Exercise: Leave the pictures out and restate every line below exactly.

□ □ □

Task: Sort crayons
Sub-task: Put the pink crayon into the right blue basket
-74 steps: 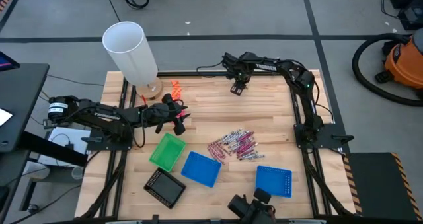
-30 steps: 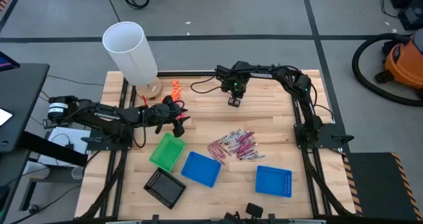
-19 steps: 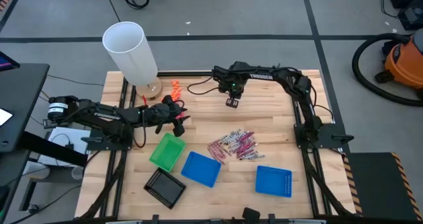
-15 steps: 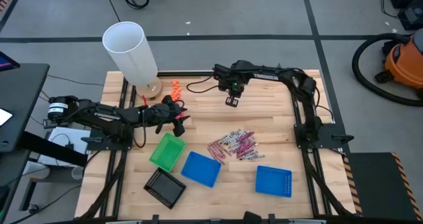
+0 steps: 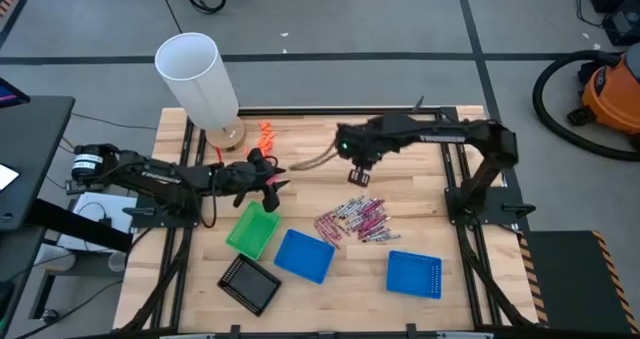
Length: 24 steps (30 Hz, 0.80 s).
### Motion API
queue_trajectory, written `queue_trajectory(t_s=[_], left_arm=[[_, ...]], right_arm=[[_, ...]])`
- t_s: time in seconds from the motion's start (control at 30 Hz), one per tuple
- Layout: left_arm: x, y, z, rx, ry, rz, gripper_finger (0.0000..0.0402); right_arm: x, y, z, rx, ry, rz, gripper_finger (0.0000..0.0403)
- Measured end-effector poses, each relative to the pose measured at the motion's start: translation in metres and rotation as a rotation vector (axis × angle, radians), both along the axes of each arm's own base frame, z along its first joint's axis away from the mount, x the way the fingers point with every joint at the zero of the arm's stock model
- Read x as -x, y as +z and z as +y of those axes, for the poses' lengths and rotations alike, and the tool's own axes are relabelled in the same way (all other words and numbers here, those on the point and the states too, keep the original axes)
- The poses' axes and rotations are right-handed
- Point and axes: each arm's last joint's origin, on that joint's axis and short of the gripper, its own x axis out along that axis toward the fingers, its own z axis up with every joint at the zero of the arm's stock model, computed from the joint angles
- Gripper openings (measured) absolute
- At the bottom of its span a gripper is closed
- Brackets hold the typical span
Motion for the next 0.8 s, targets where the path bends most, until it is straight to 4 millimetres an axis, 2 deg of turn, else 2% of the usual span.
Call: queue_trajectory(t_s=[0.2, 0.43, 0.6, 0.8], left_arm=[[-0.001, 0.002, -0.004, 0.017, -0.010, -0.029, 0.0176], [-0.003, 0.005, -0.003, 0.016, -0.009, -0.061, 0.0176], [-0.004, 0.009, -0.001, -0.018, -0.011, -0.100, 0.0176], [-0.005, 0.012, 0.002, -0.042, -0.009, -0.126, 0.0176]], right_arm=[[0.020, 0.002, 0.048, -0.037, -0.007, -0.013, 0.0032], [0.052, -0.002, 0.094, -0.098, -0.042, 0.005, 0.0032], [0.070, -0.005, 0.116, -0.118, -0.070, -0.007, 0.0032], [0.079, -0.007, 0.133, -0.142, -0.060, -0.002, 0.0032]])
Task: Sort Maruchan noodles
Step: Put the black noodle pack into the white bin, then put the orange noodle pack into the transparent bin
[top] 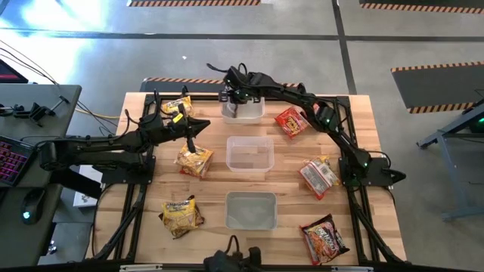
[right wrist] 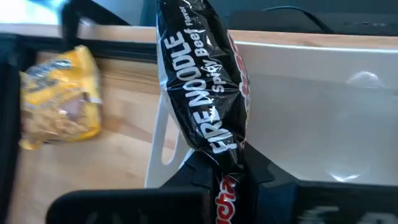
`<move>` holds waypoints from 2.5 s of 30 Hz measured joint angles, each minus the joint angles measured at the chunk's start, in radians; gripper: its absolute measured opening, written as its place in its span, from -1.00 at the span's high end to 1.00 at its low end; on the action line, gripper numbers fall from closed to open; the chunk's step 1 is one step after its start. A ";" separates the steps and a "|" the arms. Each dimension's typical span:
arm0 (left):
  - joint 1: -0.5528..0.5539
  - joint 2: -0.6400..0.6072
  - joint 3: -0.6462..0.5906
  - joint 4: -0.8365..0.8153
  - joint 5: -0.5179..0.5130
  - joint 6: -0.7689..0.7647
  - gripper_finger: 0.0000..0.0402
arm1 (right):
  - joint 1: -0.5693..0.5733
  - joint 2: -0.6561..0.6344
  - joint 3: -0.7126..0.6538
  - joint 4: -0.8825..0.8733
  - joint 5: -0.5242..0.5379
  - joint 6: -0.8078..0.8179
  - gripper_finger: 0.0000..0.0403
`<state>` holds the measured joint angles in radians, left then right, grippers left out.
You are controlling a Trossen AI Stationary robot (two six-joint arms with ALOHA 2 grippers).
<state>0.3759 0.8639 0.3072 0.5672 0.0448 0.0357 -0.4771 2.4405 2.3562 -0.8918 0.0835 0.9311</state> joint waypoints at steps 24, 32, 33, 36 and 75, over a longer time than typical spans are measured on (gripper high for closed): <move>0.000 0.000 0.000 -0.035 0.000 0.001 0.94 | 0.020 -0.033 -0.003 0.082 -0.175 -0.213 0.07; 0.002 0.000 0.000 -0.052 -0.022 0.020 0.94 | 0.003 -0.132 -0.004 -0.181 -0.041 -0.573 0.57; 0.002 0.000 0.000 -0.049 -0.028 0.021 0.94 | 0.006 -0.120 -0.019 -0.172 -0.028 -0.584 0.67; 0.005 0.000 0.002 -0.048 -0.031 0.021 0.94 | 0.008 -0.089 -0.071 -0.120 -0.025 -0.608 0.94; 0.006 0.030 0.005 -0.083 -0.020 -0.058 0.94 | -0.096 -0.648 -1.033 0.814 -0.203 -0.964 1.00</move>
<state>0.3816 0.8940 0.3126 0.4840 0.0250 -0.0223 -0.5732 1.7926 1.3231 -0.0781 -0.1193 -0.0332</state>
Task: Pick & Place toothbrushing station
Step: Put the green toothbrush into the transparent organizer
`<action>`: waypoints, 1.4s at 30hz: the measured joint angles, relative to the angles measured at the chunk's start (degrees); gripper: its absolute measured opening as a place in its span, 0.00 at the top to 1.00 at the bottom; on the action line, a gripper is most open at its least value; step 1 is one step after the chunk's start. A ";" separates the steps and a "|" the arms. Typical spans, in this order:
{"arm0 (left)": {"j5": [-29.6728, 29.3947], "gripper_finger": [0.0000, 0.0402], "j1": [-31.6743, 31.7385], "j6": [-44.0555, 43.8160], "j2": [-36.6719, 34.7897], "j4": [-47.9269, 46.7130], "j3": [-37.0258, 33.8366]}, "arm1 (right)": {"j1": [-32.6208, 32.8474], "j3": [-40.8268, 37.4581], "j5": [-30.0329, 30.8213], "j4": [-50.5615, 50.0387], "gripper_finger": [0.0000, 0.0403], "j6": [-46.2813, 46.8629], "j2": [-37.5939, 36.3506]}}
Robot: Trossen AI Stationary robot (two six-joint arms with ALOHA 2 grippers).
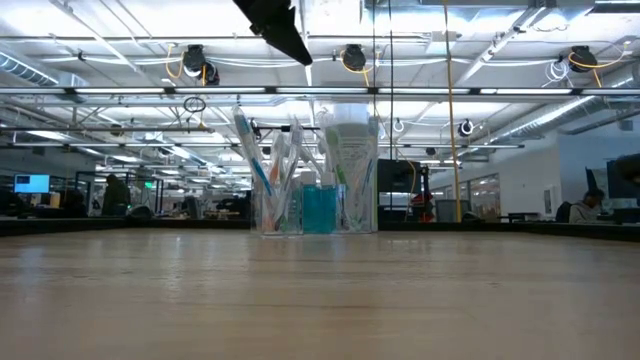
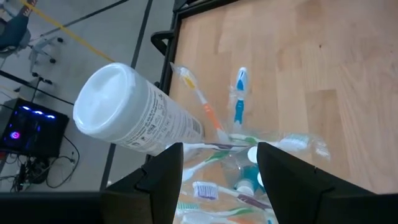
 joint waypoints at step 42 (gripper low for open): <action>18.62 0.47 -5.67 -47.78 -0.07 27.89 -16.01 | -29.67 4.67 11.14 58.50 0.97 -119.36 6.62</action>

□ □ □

Written answer:
Task: Sort crayons
Sub-task: Put the pink crayon into the right blue basket
-74 steps: 
-30 steps: 
-19 steps: 
-15 steps: 
+0 steps: 
Length: 24 steps (30 Hz, 0.80 s).
### Motion API
queue_trajectory, written `queue_trajectory(t_s=[_], left_arm=[[_, ...]], right_arm=[[_, ...]])`
- t_s: time in seconds from the motion's start (control at 30 Hz), one per tuple
- Layout: left_arm: x, y, z, rx, ry, rz, gripper_finger (0.0000..0.0402); right_arm: x, y, z, rx, ry, rz, gripper_finger (0.0000..0.0403)
- Measured end-effector poses, each relative to the pose measured at the motion's start: translation in metres and rotation as a rotation vector (axis × angle, radians), both along the axes of each arm's own base frame, z along its first joint's axis away from the mount, x the way the fingers point with every joint at the zero of the arm's stock model
- Read x as -x, y as +z and z as +y of those axes, for the poses' lengths and rotations alike, and the tool's own axes are relabelled in the same way (all other words and numbers here, those on the point and the states too, keep the original axes)
- The poses' axes and rotations are right-handed
- Point and axes: each arm's last joint's origin, on that joint's axis and short of the gripper, its own x axis out along that axis toward the fingers, its own z axis up with every joint at the zero of the arm's stock model, computed from the joint angles
- Gripper openings (measured) absolute
- At the bottom of its span a gripper is closed
- Brackets hold the typical span
Motion for the next 0.8 s, targets where the path bends most, until it is straight to 4 millimetres an axis, 2 deg of turn, else 2% of the usual span.
Call: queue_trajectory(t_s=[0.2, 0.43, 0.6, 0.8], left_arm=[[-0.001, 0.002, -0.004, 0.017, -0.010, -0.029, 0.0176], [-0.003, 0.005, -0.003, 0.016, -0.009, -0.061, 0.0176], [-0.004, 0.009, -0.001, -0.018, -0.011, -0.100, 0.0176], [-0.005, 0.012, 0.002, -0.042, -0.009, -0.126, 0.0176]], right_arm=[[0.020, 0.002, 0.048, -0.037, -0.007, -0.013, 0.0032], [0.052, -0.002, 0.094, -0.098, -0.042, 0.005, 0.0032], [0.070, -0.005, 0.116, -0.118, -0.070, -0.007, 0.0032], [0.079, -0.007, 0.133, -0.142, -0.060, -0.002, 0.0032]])
Task: Sort Maruchan noodles
Step: Put the black noodle pack into the white bin, then put the orange noodle pack into the transparent bin
[top] 
[right wrist] 
`<move>` holds waypoints from 2.5 s of 30 Hz measured joint angles, each minus the joint angles measured at the chunk's start, in radians; gripper: its absolute measured opening, written as its place in its span, from -1.00 at the span's high end to 1.00 at its low end; on the action line, gripper numbers fall from closed to open; the chunk's step 1 is one step after its start. A ";" separates the steps and a "|" the arms. Each dimension's typical span:
arm0 (left):
  - joint 1: -0.5528..0.5539
  - joint 2: -0.6400..0.6072
  - joint 3: -0.6462..0.5906
  - joint 4: -0.8365..0.8153
  - joint 5: -0.5179..0.5130
  - joint 6: -0.7689..0.7647
  - gripper_finger: 0.0000..0.0402
arm1 (right):
  - joint 1: -0.5693..0.5733
  - joint 2: -0.6561..0.6344
  - joint 3: -0.7126..0.6538
  - joint 4: -0.8825..0.8733
  - joint 5: -0.5242..0.5379
  - joint 6: -0.8078..0.8179
  - gripper_finger: 0.0000..0.0403
`<state>` holds the measured joint angles in radians, left then right, grippers left out.
You are controlling a Trossen AI Stationary robot (two six-joint arms with ALOHA 2 grippers).
<state>0.3759 0.8639 0.3072 0.5672 0.0448 0.0357 -0.4771 2.4405 2.3562 -0.8918 0.0835 0.9311</state> joint waypoints at steps 24, 32, 33, 36 and 75, over a longer time than typical spans are measured on (gripper high for closed): <move>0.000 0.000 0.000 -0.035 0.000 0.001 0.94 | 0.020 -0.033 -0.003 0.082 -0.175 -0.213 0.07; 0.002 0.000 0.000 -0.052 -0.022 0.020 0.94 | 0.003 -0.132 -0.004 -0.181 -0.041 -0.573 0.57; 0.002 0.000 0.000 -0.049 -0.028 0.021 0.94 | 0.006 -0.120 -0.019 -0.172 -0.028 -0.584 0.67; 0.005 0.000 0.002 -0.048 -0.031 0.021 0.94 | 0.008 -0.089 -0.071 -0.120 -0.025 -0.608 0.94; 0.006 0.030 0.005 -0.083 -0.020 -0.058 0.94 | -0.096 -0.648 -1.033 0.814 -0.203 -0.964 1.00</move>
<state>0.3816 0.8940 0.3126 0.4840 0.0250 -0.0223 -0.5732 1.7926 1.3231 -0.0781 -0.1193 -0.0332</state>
Task: Pick & Place toothbrushing station
Step: Put the green toothbrush into the transparent organizer
`<action>`: waypoints, 1.4s at 30hz: the measured joint angles, relative to the angles measured at the chunk's start (degrees); gripper: its absolute measured opening as a place in its span, 0.00 at the top to 1.00 at the bottom; on the action line, a gripper is most open at its least value; step 1 is one step after the chunk's start. A ";" separates the steps and a "|" the arms. Typical spans, in this order:
{"arm0 (left)": {"j5": [-29.6728, 29.3947], "gripper_finger": [0.0000, 0.0402], "j1": [-31.6743, 31.7385], "j6": [-44.0555, 43.8160], "j2": [-36.6719, 34.7897], "j4": [-47.9269, 46.7130], "j3": [-37.0258, 33.8366]}, "arm1 (right)": {"j1": [-32.6208, 32.8474], "j3": [-40.8268, 37.4581], "j5": [-30.0329, 30.8213], "j4": [-50.5615, 50.0387], "gripper_finger": [0.0000, 0.0403], "j6": [-46.2813, 46.8629], "j2": [-37.5939, 36.3506]}}
Robot: Trossen AI Stationary robot (two six-joint arms with ALOHA 2 grippers).
 joint waypoints at step 42 (gripper low for open): <action>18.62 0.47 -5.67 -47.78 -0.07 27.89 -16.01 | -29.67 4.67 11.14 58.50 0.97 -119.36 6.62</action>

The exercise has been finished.